My Father used this quote on me and more than once:

How sharper than a serpent’s tooth it is

To have a thankless child! Away! Away!

–Lance, The Black Sheep

Baaaa, Baaaa, Baaaa

My father died sometime late 2010.

I was not there.

I was in some shit-hole, half way around the world. 

As was always my wont.

I miss him.

8 thoughts on “Not The Waltons

  1. Wait!
    How do you recall?
    Whoever you may be…
    I was there with one other.
    And there were no cell phones.
    Back then.
    At all.
    Just saying….

  2. Dear Anon,
    I cannot even fathom… a notion of anyone, Anon, or Otherwise, thinking even one whit of my wit… rings… untrue, but then, I am a narcissistic ass (according to some….one).
    Anyhow,
    Wow!
    Thank you so very much for dropping by and even mo’ bettah: NO! Strike that!
    Thank you so very much for reading my writing and for commenting on it.
    I do thank you for that.
    Honestly, it means a lot.
    Cheers,
    -Lance

  3. Most people would think this story rings very false, but I remember it almost exactly as you describe!

  4. Pingback: Heart Attack ACK ACK ACK! (You oughta known by now…) | Texan Tales & Hieroglyphics

  5. Yeah, verily. Deservedly. Honorably.

    My father died in North Carolina, after having that radioactive seed thing for prostate cancer. So his widow was not allowed by NC state law to bring his ashes back to New York for the services. We had memorial, talking, remembering, pictures, nothing physical for burial or marker or anything like that. It sort of freaked me and my sisters out. No closure. But I shouldn’t even bring it up because it’s not in the same league as your story.
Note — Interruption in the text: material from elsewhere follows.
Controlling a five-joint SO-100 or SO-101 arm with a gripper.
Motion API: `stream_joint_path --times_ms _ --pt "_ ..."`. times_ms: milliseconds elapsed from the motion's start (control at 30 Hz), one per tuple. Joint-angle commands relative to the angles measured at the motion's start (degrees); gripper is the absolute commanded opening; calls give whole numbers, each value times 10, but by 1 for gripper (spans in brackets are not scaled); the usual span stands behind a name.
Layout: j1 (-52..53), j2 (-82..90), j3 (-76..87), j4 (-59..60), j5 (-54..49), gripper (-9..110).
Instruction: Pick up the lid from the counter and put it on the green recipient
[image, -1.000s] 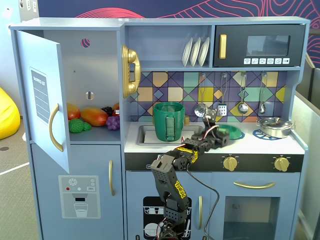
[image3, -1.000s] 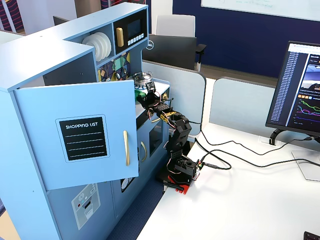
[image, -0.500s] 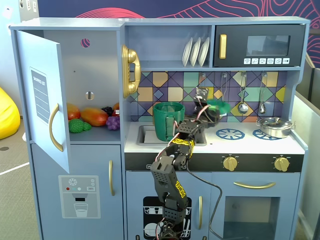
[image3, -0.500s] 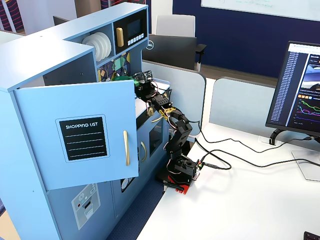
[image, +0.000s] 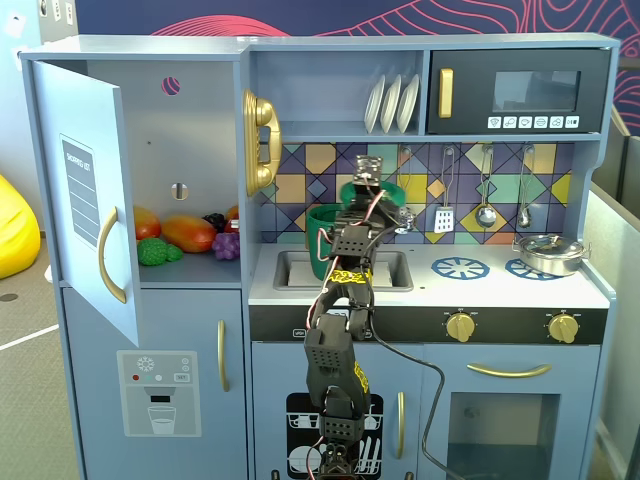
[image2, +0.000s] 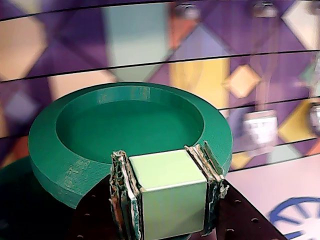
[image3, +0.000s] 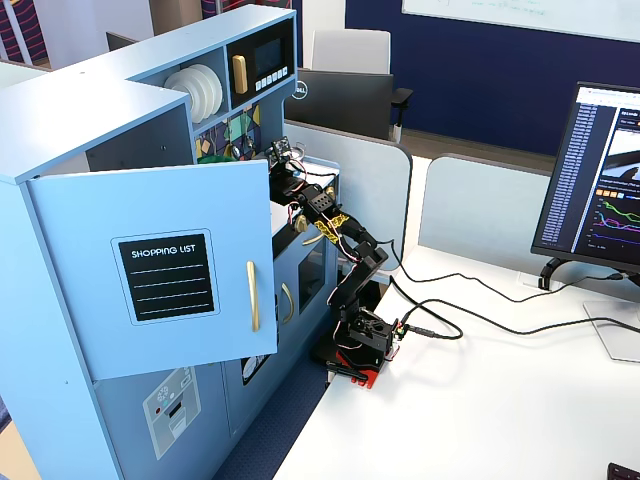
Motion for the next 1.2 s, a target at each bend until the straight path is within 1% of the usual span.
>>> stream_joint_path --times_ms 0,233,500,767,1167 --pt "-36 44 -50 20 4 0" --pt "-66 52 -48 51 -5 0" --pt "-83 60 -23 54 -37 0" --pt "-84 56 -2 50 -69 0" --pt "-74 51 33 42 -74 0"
  6. My father was dead for thirty days before I knew of it. An old sweetheart from HS days told me he had been ill and may be in dire straits. That prompted me to check. No one in my ‘family’ bothered to inform me. (even though most had my email addy–I still don’t really have a fucking phone)

    So, yeah, being his only son, when I found that obit on the internet and no mention of his only son…
    Pissed me right the fuck off.
    But then, I was never around.
    The ‘adopted’ ones were.
    Good for them
    But that was MY Father.

    End of rant

    Thanks Mark for listening.
    Cheers,
    Lance
    (guess my bitterness still shines)

  7. Well, Lance, it sucks that you weren’t mentioned in the story. The thing was too weird to be an obituary, and really too weird to be a news story.
    But still. He was your daddy. My condolences years later because I didn’t know you then.